The Severance Season 2 Finale Offers A Satisfying First For The Series

This article contains spoilers for "Severance" season 2 episode 10, "Cold Harbor" 

From innies and outies to characters who are entirely unsevered (as far as we know), you can count on nearly every "Severance" character to face untold existential hurdles that few mere mortals are equipped to comprehend, let alone handle. Unless a character is armed with the ironclad self-obsession of Ricken Hale (Michael Chernus) or the megalomaniac devotion of Jame Eagan (Michael Siberry), the world Lumon Industries created seems custom designed to grind a person down. 

The company, on the other hand, is built to endure. Over two seasons of "Severance," nothing the protagonists have managed to do has really swayed Lumon in any significant way beyond tiny inconveniences, minor PR crises, and the occasional personnel change ... until now.  

The "Severance" season 2 finale, titled "Cold Harbor," bucks the trend of Lumon invulnerability in a massive and potentially irreparable way. The episode manages to wreck every single major Lumon antagonist, dealing the venerable company a truly unforeseen — and, let's face it, extremely welcome — defeat. There's nothing quite like watching a close-up of Jame Eagan screeching profanities as his family's grand plan crumbles in front of his eyes, and while the road to that moment is far from easy, "Cold Harbor" sure knows to let the camera linger on this unpleasant but oh-so-satisfying sight. 

Lumon takes immediate losses on all fronts

Let us count the ways Lumon Industries face-plants in the "Severance" season 2 finale. 
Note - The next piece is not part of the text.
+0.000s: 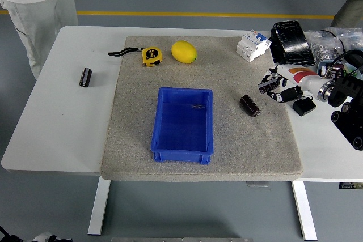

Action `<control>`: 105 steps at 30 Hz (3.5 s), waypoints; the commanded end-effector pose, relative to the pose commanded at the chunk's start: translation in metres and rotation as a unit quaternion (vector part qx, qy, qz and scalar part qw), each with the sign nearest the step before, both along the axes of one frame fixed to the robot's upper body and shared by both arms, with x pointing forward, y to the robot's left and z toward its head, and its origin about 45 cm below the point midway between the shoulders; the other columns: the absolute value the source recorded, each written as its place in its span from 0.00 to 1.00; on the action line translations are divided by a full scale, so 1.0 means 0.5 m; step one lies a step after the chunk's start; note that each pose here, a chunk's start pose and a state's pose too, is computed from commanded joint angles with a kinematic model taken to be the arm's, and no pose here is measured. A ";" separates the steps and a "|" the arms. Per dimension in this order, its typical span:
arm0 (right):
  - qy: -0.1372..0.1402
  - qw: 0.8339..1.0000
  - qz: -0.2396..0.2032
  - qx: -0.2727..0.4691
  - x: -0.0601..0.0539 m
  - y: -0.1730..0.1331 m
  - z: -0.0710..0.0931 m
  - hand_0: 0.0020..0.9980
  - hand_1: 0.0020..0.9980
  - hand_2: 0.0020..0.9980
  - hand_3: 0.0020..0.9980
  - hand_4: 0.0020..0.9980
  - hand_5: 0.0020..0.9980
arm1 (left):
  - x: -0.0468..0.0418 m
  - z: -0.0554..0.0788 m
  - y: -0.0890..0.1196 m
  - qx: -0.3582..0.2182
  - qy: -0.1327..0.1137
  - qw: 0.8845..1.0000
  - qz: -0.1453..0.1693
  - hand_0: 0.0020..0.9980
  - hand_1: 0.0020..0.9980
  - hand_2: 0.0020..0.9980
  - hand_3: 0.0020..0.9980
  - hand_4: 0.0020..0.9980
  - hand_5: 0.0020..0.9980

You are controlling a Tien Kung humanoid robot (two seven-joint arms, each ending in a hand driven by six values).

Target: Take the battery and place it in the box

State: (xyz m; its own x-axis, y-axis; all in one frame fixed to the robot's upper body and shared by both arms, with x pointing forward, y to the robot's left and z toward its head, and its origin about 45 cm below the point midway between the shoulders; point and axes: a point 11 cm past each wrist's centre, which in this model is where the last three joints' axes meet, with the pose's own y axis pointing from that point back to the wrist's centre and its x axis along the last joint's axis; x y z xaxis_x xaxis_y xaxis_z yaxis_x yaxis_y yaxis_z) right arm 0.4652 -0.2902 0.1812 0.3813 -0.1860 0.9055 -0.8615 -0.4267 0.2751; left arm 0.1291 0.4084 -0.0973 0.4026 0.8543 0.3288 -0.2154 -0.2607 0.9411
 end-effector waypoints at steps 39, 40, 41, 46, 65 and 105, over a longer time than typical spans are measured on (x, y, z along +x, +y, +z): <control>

Mr. Drummond (Ólafur Darri Ólafsson) is Lumon's most resounding physical loss when Mark S. (Adam Scott) disrupts his goat sacrifice ceremony, Lorne (Gwendoline Christie) beats him up, and Mark's outie accidentally kills the big man soon afterward. In a clever turn of fate, Drummond's failure to sacrifice the baby goat ends up making him the sacrificial lamb in the failure of "Cold Harbor" when Mark uses the fallen Lumon heavy's blood to gain access to the Cold Harbor room and save Gemma (Dichen Lachman). This, in turn, interrupts Cold Harbor and foils Jame Eagan and Dr. Mauer's (Robby Benson) plans, reducing both into screaming wrecks. Meanwhile, Helena Eagan has simply ceased to exist, at least for as long as her hated innie and Mark are on the run.

Elsewhere, Mr. Milchick (Tramell Tillman) — ever the company man — contributes to the losing streak. While he continues to flaunt the anti-authority attitude he discovered in the previous episode (titled "The After Hours"), he nevertheless spends the season 2 finale in wise-cracking, dancing lackey mode while visibly hating every second ... and that's before Helly (Britt Lower) and Dylan (Zach Cherry) lock him in the Macrodata Refinement bathroom and turn the entire Choreography & Merriment department against him. The pain in his eyes and the absolutely furious way he breaks out of his bathroom prison imply that we may not have seen the full extent of Milchick's evidently ongoing big breakdown just yet. Then again, it's hard to feel too sorry for the erstwhile severed floor manager after seeing him send the very frightened-looking Miss Huang (Sarah Bock) to a facility in faraway Svalbard. 

The protagonists now have several ways to further hurt Lumon

Seeing Lumon take immediate damage is satisfying enough, but the show is always looking ahead, and "Cold Harbor" sets up multiple ways for its characters to further hurt the company in "Severance" season 3. Gemma has escaped and retains her personality, which means she can blow the lid on her kidnapping and what she knows of Lumon's human experiments. Harmony Cobel (Patricia Arquette), a major former antagonist, had already severed ties with Lumon earlier in the season, but the season's end firmly establishes her as an ally. Considering what she knows about Lumon, this is a massive threat to the company; As "Severance" season 2 episode 8, "Sweet Vitriol," reveals, she's the true inventor of the severance procedure instead of Jame Eagan, which is a PR nightmare waiting to happen even though she seems to lack solid evidence. 

Oh, and speaking of Jame: Thanks to his arrogant monologuing, Helly now holds some deeply discriminating information about his hatred of Helena Eagan, not to mention his many illicit children and other shady activities. She or the reintegrating Mark could easily get this information out there, which would severely compromise Jame's integrity as Lumon CEO.

Really, Lumon's sole stroke of luck by the time the credits of "Cold Harbor" roll is innie Mark's decision to stay on the severed floor with Helly. Should Mark have entered the outie world with Gemma as intended, they and Cobel could have had a much better chance of raising a ruckus that could bring Lumon down. With Mark still inside the Lumon complex, the company might have a shot at damage control ... or, all else failing, keeping him as a hostage to prevent his loved ones from speaking out.